Photo credit: “Nineteen Eighty-Four” (1984)

Sweden’s newest government agency: The Ministry of Truth

Let’s face it – there’s a lot of total and utter crap on the internet.

We’ve all seen it; from genuinely insane conspiracy theories, to blatant propaganda, to outright lies from malicious activists. The web is chock-full and overflowing with tripe of the highest order, on just about every subject you could imagine.

In fact, much of it is found in the so-called “official” sources like mainstream news outlets. Random loopers on Facebook and nightly TV news anchors are about even in how likely they are to spread codswallop far and wide.

And so, in light of this reality, the proud nation of Sweden has decided to take a stand.

As reported by the Washington Post:

“Sweden is launching a new agency to defend against a rising threat: disinformation — organized campaigns to spread false information.

The Scandinavian country, home to about 10 million people, established the Swedish Psychological Defense Agency on Jan. 1, in a bid to safeguard its “democratic society” and “the free formation of opinion,” the agency said on its website. As the country heads into elections this year, the agency will work alongside the Swedish military and government on the new battleground of fake news and misinformation.”

The article goes on to explain that the agency will not target those within Sweden, but only foreign States:

“The agency will not battle those spreading false information within Sweden, instead aiming “its sole focus on foreign threat actors,” Hjort said. “Russia and China often resort to information influence activities, but we can also see new actors engaging in these activities.”

The government-funded body, which will start with 45 staff members based in Karlstad and Solna, will report to the country’s justice department.”

Now, in fairness to this plan, it’s hard to argue with.

It’s clear that world powers like Russia, China, and even the US have an interest in manipulating narratives and public opinion internationally, and there’s little doubt that large countries do it all the time.

Notably, Australian media outlets have been accused of printing censored, Chinese Communist Party-influenced news in recent years.

So believe me, I get it. Foreign interference is a real problem, and it urgently needs a real solution. We can’t trust global superpowers to just not mess with the information we consume.

The only problem is, we can’t really trust our own governments not to mess with our information either.

As much as the Swedish government insists that this won’t be used domestically, once governments have established these systems in principle for one purpose, it’s a very small matter to simply expand them at a later date.

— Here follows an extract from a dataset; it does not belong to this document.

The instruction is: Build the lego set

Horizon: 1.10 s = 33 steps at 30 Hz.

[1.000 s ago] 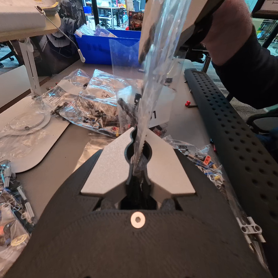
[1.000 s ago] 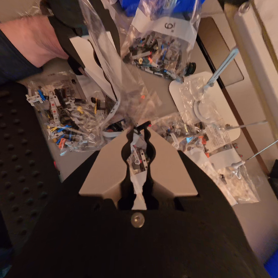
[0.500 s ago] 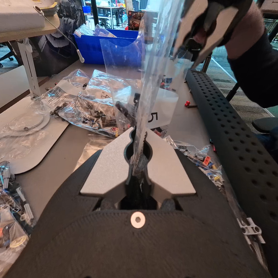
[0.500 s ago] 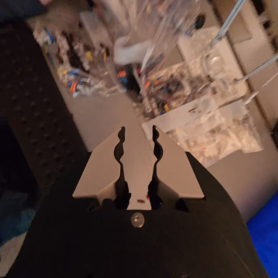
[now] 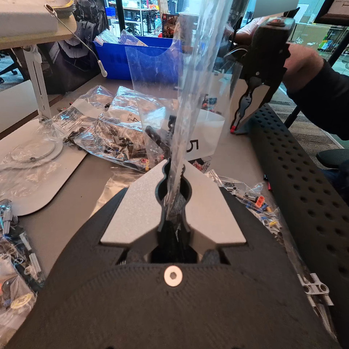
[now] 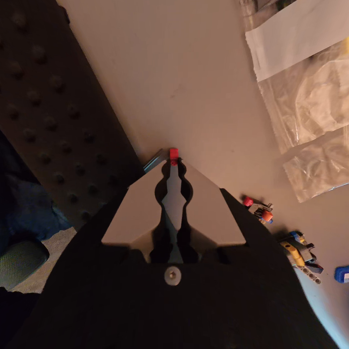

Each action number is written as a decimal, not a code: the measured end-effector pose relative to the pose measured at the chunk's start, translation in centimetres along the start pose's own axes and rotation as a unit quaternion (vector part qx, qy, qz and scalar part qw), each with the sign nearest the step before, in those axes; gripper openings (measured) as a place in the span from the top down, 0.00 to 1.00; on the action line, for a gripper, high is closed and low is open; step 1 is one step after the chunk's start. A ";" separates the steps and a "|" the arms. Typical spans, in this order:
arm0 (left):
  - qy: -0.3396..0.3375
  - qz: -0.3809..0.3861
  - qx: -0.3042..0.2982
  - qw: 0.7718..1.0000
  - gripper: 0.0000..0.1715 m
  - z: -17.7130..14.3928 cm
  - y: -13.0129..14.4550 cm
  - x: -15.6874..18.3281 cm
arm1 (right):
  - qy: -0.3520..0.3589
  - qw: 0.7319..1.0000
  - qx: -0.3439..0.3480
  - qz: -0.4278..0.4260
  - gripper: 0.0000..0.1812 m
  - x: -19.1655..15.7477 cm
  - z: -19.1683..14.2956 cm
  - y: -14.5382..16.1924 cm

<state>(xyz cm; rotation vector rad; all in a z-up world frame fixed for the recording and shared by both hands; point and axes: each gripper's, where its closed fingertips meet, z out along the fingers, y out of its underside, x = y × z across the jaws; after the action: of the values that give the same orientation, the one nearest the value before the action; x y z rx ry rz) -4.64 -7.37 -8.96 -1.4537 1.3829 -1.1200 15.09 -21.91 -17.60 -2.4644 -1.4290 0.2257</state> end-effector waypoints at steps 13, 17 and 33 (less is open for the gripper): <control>0.002 0.001 0.000 1.000 0.97 0.1 0.0 0.1 | 0.072 0.956 0.283 -0.018 0.97 4.8 -9.8 -17.3; 0.003 0.002 0.001 1.000 0.97 0.0 0.0 0.1 | 0.064 0.947 0.312 -0.043 0.97 4.7 -11.0 -22.3; 0.007 0.007 0.026 1.000 1.00 -0.3 -1.0 0.3 | 0.042 0.975 0.208 -0.071 0.97 4.2 -8.0 -23.0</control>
<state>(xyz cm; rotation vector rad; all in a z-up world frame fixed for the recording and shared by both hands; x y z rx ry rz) -4.63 -7.62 -7.89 -1.3995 1.3622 -1.1496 0.45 -8.80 -2.66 -2.0040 -1.3554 0.3473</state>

Just look at the vaccine cert – it started being used for travel, and was only supposed to be in place for “a few weeks.” Now you need it for restaurants, pubs, hotels, cinemas – with more venues likely on the way. These reasonable sounding beginnings are very often the thin end of the wedge when it comes to government policy.

And so, we could reasonably expect that while this agency may begin policing foreign propaganda, it won’t take long before it’s turned inward to Swedish citizens. And once the government gets into the business of policing what is factual and what is “misinformation,” things get very dicey.

Take a story Gript broke, where the HSE reported the following as “misinformation”:

  • articles from mainstream media outlets, including the New York Times, and an article from an associate editor of the British Medical Journal.
  • early reports that the AstraZeneca and J&J vaccines could be linked to blood clots.
  • at least two videos of Parliamentarians speaking in their respective Parliaments, neither of which contained any incorrect medical information.
  • political comments about lockdowns and anti-lockdown protests, even when those comments contained no medical claims or references to COVID-19.
  • posts which made negative comments about particular individuals working in the medical or academic fields, but which made no medical claims.
  • posts which were clearly and unambiguously jokes.

“But Ben,” you might say. “That’s the Irish State, not the Swedish one. Maybe they’re better over there.”

But States are the same everywhere. It doesn’t matter if we’re talking about Ireland, or Sweden, or Uzbekistan. If a government has the authority to declare what is true and what is false, and is given powers to manipulate the national conversation, it won’t be long before those powers start being misused, as sure as death and taxes.

And this, at the end of the day, is the serious conundrum that faces us regarding this issue.

We have private Big Tech monopolies trying to influence our opinions using tailor made algorithms, and strategically banning certain users with inconvenient views to curate the information we see.

We have foreign world powers attempting to corrupt our news sources and weaponise social media in our countries for their own ends.

And we have our own governments at home using social media as a powerful tool of propaganda.

At the end of the day, everyone has an agenda. Everyone has a particular worldview or goal that they would like to push. To put the power to decide truth and falsehood in the hands of any group of human beings, flawed as we all are, would be a critical mistake.

Don’t ask me what the answer is. It’ll take time and the work of many people smarter than myself to reach some sort of resolution. But in the meantime, let’s not give the government – any government – the keys to control the narratives we hear.

Until we have a better system in place, let’s all just be a little more discerning and skeptical of what we read, rather than taking anything we hear at face value. Common sense and thinking for one’s self is one thing no government or mega corporation can take away from you.